* _What the exercise asks_
Begin your copy at the line that holds "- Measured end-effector" and carry it through the final line of the data, writing out each line exactly and omitting pictures.

* _Given data_

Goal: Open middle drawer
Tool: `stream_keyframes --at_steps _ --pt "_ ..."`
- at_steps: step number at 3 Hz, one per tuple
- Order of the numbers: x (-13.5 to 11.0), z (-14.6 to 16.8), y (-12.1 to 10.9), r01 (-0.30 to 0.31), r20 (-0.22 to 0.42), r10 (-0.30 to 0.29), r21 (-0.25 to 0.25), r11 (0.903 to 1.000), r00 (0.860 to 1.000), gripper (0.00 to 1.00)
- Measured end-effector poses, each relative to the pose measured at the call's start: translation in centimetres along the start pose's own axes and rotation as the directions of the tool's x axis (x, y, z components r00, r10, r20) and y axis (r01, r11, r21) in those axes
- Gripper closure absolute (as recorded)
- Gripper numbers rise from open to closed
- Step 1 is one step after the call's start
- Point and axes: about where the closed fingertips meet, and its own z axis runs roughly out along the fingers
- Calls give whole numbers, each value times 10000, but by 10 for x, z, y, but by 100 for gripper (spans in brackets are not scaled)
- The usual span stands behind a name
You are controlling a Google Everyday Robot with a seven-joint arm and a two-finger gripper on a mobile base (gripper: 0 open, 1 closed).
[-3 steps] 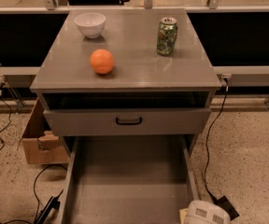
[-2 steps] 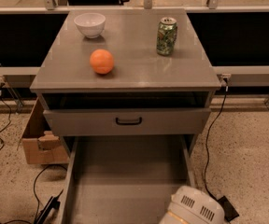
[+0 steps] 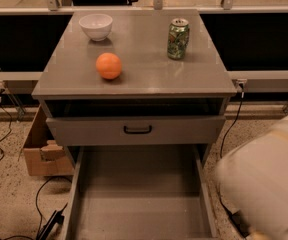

* _Solution to this task_
- Measured end-effector poses, each relative to the pose measured at the call's start: translation in centimetres along the start pose's own axes and rotation as the directions of the tool's x axis (x, y, z components r00, r10, r20) and y axis (r01, r11, r21) in those axes
- Gripper closure absolute (as recorded)
- Gripper numbers rise from open to closed
- Step 1 is one step after the call's start
- Point and axes: about where the closed fingertips meet, and its own z axis runs roughly out along the fingers
- Calls give whole numbers, each value times 10000, but by 10 for x, z, y, but by 100 for gripper (spans in brackets are not scaled)
- The usual span stands behind a name
You are controlling a Google Everyday Robot with a seven-joint arm and a two-finger gripper on a mobile base (gripper: 0 open, 1 closed).
[-3 steps] 
[-2 steps] 
[+0 steps] 

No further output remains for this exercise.